Loom files organize single-cell data in a specific HDF5 structure:

• /matrix: Main expression matrix (genes × cells, transposed from Seurat convention)
• /row_attrs: Gene/feature-level metadata (gene names, coordinates, etc.)
• /col_attrs: Cell/sample-level metadata (cell IDs, cluster labels, etc.)
• /layers: Additional expression layers (counts, normalized data, spliced/unspliced for velocity)
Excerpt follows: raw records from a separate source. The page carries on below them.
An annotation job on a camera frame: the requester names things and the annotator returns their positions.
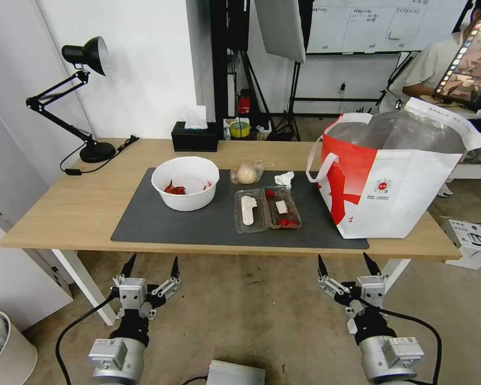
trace robotic arm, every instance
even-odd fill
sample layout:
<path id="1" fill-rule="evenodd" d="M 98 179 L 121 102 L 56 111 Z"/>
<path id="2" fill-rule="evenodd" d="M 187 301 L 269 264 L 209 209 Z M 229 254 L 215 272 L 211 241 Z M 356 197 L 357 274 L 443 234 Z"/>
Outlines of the robotic arm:
<path id="1" fill-rule="evenodd" d="M 345 306 L 349 317 L 348 329 L 354 334 L 356 344 L 360 347 L 363 371 L 370 383 L 388 385 L 420 383 L 408 380 L 417 376 L 414 366 L 422 359 L 424 351 L 415 337 L 397 337 L 395 331 L 388 327 L 382 312 L 392 315 L 397 313 L 381 309 L 385 296 L 385 282 L 378 265 L 367 254 L 364 253 L 363 256 L 370 275 L 358 277 L 356 281 L 340 283 L 328 275 L 324 261 L 319 255 L 317 285 L 335 302 Z M 433 384 L 436 384 L 437 380 L 436 369 Z"/>
<path id="2" fill-rule="evenodd" d="M 147 284 L 144 278 L 130 278 L 135 255 L 115 275 L 113 291 L 118 293 L 121 309 L 119 327 L 109 338 L 98 338 L 92 345 L 89 358 L 95 366 L 93 379 L 101 384 L 138 384 L 144 368 L 144 349 L 150 341 L 148 323 L 156 309 L 180 288 L 178 257 L 175 257 L 171 275 L 163 284 Z"/>

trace lamp base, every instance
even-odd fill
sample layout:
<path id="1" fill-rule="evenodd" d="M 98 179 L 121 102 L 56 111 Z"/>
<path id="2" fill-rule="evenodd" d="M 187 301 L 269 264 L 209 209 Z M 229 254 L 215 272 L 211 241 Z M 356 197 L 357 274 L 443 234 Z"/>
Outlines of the lamp base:
<path id="1" fill-rule="evenodd" d="M 106 142 L 87 142 L 80 151 L 80 159 L 86 163 L 99 163 L 111 159 L 116 154 L 113 145 Z"/>

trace monitor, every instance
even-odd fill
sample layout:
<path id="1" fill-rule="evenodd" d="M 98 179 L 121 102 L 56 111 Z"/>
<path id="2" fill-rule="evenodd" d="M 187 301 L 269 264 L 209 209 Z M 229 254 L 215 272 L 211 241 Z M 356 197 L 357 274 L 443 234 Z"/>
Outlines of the monitor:
<path id="1" fill-rule="evenodd" d="M 433 96 L 481 109 L 481 18 L 463 41 Z"/>

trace desk lamp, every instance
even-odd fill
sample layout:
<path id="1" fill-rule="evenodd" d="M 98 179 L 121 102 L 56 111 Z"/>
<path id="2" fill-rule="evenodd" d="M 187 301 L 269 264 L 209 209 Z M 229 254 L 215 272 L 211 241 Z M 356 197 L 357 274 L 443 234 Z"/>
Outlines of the desk lamp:
<path id="1" fill-rule="evenodd" d="M 86 44 L 84 44 L 83 47 L 78 45 L 65 45 L 62 49 L 62 54 L 64 59 L 68 63 L 73 64 L 78 71 L 66 80 L 63 80 L 39 95 L 28 98 L 27 107 L 41 114 L 45 118 L 50 119 L 55 124 L 61 126 L 63 129 L 83 140 L 86 146 L 80 151 L 80 158 L 84 162 L 98 163 L 109 160 L 114 157 L 116 153 L 116 149 L 113 145 L 105 142 L 97 142 L 92 138 L 92 133 L 66 123 L 45 109 L 50 103 L 55 102 L 63 96 L 87 84 L 90 72 L 86 71 L 84 65 L 89 66 L 92 70 L 100 75 L 107 75 L 108 54 L 105 41 L 101 36 L 97 36 L 89 40 Z M 51 92 L 65 85 L 66 83 L 71 82 L 73 79 L 80 80 L 80 83 L 65 91 L 51 94 Z"/>

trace lamp shade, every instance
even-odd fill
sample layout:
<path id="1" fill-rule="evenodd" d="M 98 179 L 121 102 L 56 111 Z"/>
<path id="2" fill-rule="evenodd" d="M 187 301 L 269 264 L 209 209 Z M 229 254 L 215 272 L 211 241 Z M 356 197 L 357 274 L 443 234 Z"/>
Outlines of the lamp shade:
<path id="1" fill-rule="evenodd" d="M 88 65 L 100 75 L 108 74 L 108 52 L 101 36 L 93 37 L 84 46 L 65 45 L 62 49 L 63 58 L 73 65 Z"/>
This format is particularly useful for:

• RNA velocity analysis: velocyto and scVelo store spliced/unspliced counts in layers
• Python interoperability: loompy package provides fast access in Python
• Archival storage: Self-contained format with all annotations

Converting from Seurat to Loom

Basic Conversion

To save a Seurat object as a Loom file, use SaveLoom():

library(SeuratData)
if (!"pbmc3k.final" %in% rownames(InstalledData())) {
  InstallData("pbmc3k")
}

data("pbmc3k.final", package = "pbmc3k.SeuratData")
pbmc <- UpdateSeuratObject(pbmc3k.final)
pbmc
#> An object of class Seurat 
#> 13714 features across 2638 samples within 1 assay 
#> Active assay: RNA (13714 features, 2000 variable features)
#>  3 layers present: counts, data, scale.data
#>  2 dimensional reductions calculated: pca, umap

DimPlot(pbmc, reduction = "umap", label = TRUE, pt.size = 0.5) + NoLegend()

Now save to Loom format:

SaveLoom(pbmc, filename = "pbmc3k.loom", overwrite = TRUE, verbose = TRUE)

What Gets Saved

When saving a Seurat object to Loom:

Seurat Data	Loom Location	Notes
Default assay data	/matrix	Normalized expression
Counts layer	/layers/counts	Raw counts if different from data
Scale.data	/layers/scale.data	Scaled data if present
Cell names	/col_attrs/CellID	Cell barcodes
Gene names	/row_attrs/Gene	Feature names
Cell metadata	/col_attrs/*	All columns from meta.data
Feature metadata	/row_attrs/*	All columns from assay meta.features
Dimensional reductions	/reductions/*	PCA, UMAP embeddings, etc.
Graphs	/col_graphs/*	SNN graphs if present

Viewing Loom Files in Python

The saved Loom file can be opened with loompy or scanpy in Python:

import loompy

# Connect to the loom file
with loompy.connect("pbmc3k.loom") as ds:
    print(f"Shape: {ds.shape[0]} genes x {ds.shape[1]} cells")
    print(f"\nRow attributes (genes): {list(ds.ra.keys())}")
    print(f"\nColumn attributes (cells): {list(ds.ca.keys())[:10]}...")  # First 10
    print(f"\nLayers: {list(ds.layers.keys())}")
#> Shape: 13714 genes x 2638 cells
#> 
#> Row attributes (genes): ['Gene', 'vst.mean', 'vst.variable', 'vst.variance', 'vst.variance.expected', 'vst.variance.standardized']
#> 
#> Column attributes (cells): ['CellID', 'RNA_snn_res.0.5', 'nCount_RNA', 'nFeature_RNA', 'orig.ident', 'percent.mt', 'seurat_annotations', 'seurat_clusters']...
#> 
#> Layers: ['', 'counts', 'scale.data']

With scanpy:

import scanpy as sc

# Read loom file as AnnData
adata = sc.read_loom("pbmc3k.loom", sparse=True, cleanup=False)
print(adata)
#> AnnData object with n_obs × n_vars = 2638 × 13714
#>     obs: 'RNA_snn_res.0.5', 'nCount_RNA', 'nFeature_RNA', 'orig.ident', 'percent.mt', 'seurat_annotations', 'seurat_clusters'
#>     var: 'vst.mean', 'vst.variable', 'vst.variance', 'vst.variance.expected', 'vst.variance.standardized'
#>     layers: 'counts', 'scale.data'
print("\nColumn attributes:", list(adata.obs.columns)[:10])
#> 
#> Column attributes: ['RNA_snn_res.0.5', 'nCount_RNA', 'nFeature_RNA', 'orig.ident', 'percent.mt', 'seurat_annotations', 'seurat_clusters']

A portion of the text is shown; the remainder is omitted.